EXERCISE DESCRIPTION: Reproduce the records below exactly from their first line through the line containing "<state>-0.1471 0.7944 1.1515", omitting all pictures.

MATERIAL FOR THE TASK:
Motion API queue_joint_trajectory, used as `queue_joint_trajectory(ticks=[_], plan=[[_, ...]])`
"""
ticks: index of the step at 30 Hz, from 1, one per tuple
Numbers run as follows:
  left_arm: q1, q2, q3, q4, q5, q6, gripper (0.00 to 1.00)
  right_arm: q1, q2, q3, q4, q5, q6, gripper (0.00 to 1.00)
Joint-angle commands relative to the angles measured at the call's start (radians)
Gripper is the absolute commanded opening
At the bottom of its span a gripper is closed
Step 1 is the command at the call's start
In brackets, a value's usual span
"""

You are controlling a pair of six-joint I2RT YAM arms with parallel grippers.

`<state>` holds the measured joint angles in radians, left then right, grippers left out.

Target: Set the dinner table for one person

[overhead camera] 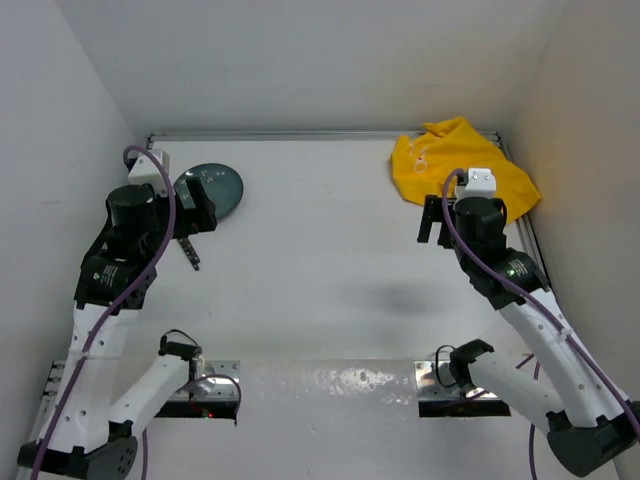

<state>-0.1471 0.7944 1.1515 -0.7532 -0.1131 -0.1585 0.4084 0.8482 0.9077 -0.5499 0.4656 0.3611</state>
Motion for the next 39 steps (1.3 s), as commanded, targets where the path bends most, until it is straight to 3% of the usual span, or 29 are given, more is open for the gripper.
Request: queue_joint_trajectory(ticks=[1, 7, 10, 13, 18, 20, 34, 39], plan=[[-0.032, -0.018, 0.022, 0.011, -0.040, 0.005, 1.00, 0.004, 0.006, 0.033, 0.076, 0.027, 0.024, 0.99], [-0.051, -0.011, 0.008, 0.008, 0.016, 0.001, 1.00, 0.003, 0.052, 0.060, 0.131, 0.016, -0.019, 0.99], [-0.049, 0.018, 0.001, 0.018, 0.045, -0.006, 1.00, 0.003, 0.149, 0.140, 0.143, 0.069, -0.045, 0.98], [-0.051, 0.058, -0.016, 0.051, 0.084, 0.002, 0.98, -0.034, 0.285, 0.244, 0.160, 0.104, -0.080, 0.94], [-0.051, 0.118, -0.013, 0.087, 0.107, -0.016, 0.97, -0.218, 0.552, 0.437, 0.177, -0.070, -0.034, 0.90], [-0.049, 0.143, -0.018, 0.110, 0.108, -0.019, 0.97, -0.226, 0.688, 0.543, 0.174, -0.041, -0.079, 0.91], [-0.048, 0.284, -0.079, 0.218, 0.161, -0.082, 0.97, -0.312, 1.437, 1.130, 0.114, -0.383, -0.160, 0.96], [-0.046, 0.301, -0.084, 0.222, 0.167, -0.096, 0.97, -0.313, 1.569, 1.151, 0.145, -0.409, -0.149, 0.90]])
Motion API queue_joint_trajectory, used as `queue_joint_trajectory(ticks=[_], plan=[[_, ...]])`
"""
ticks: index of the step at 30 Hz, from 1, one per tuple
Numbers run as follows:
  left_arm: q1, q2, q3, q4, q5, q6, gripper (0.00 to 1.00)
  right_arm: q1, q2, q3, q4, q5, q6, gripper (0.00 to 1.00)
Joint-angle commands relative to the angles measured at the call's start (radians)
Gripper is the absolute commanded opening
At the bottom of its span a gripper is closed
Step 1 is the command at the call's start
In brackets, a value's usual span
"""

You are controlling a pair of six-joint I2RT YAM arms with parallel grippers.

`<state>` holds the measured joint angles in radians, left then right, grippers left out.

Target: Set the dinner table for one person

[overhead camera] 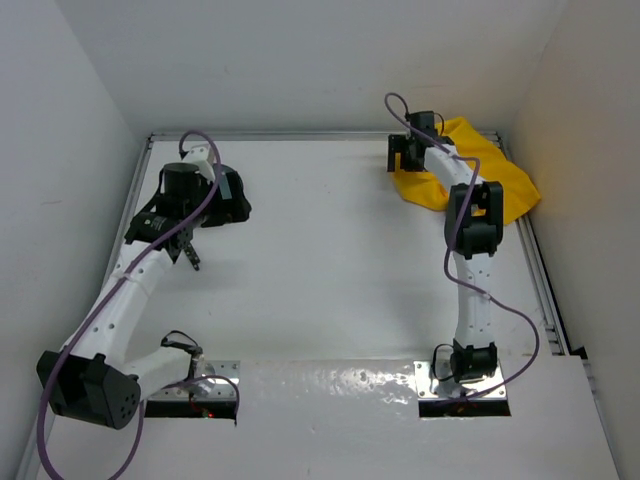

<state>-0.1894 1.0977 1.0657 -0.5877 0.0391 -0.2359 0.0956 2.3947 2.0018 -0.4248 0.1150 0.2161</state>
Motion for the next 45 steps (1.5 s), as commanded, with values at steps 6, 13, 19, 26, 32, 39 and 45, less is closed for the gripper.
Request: queue_joint_trajectory(ticks=[6, 13, 19, 26, 32, 39, 45], plan=[[-0.004, -0.007, -0.018, 0.055, 0.004, -0.023, 0.97, 0.000, 0.121, 0.089, -0.017, -0.112, 0.012, 0.69], [-0.004, -0.051, -0.032, 0.042, 0.004, -0.022, 0.96, 0.045, 0.080, 0.065, 0.017, -0.218, -0.027, 0.00], [-0.004, -0.145, -0.052, 0.042, -0.027, -0.020, 0.95, 0.199, -0.090, -0.001, 0.072, -0.369, -0.052, 0.00], [-0.004, -0.277, -0.082, 0.016, -0.071, -0.025, 0.95, 0.442, -0.351, -0.349, 0.092, -0.452, -0.055, 0.00], [-0.004, -0.338, -0.131, 0.016, -0.064, -0.037, 0.94, 0.636, -0.570, -0.809, 0.127, -0.399, 0.017, 0.00], [-0.005, -0.337, -0.184, 0.000, -0.044, -0.054, 0.94, 0.771, -0.785, -1.084, 0.138, -0.361, 0.115, 0.73], [-0.005, -0.315, -0.279, 0.025, -0.044, -0.106, 0.94, 0.780, -0.924, -1.023, 0.112, -0.148, 0.099, 0.78]])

RESULT FOR THIS EXERCISE:
Motion API queue_joint_trajectory, used as `queue_joint_trajectory(ticks=[_], plan=[[_, ...]])`
"""
ticks: index of the step at 30 Hz, from 1, one per tuple
Numbers run as follows:
  left_arm: q1, q2, q3, q4, q5, q6, gripper (0.00 to 1.00)
  right_arm: q1, q2, q3, q4, q5, q6, gripper (0.00 to 1.00)
Joint-angle commands relative to the angles measured at the call's start (radians)
Gripper is the absolute commanded opening
At the bottom of its span a gripper is closed
Step 1 is the command at the call's start
In brackets, a value's usual span
"""

You are controlling a pair of six-joint I2RT YAM arms with parallel grippers.

`<state>` holds the measured joint angles in radians, left then right, grippers left out.

Target: Set the dinner table for one person

[overhead camera] 

<state>-0.1471 0.7944 1.1515 -0.7532 -0.1131 -0.1585 0.4084 0.8482 0.9077 -0.5499 0.4656 0.3611</state>

The output has nothing more to it.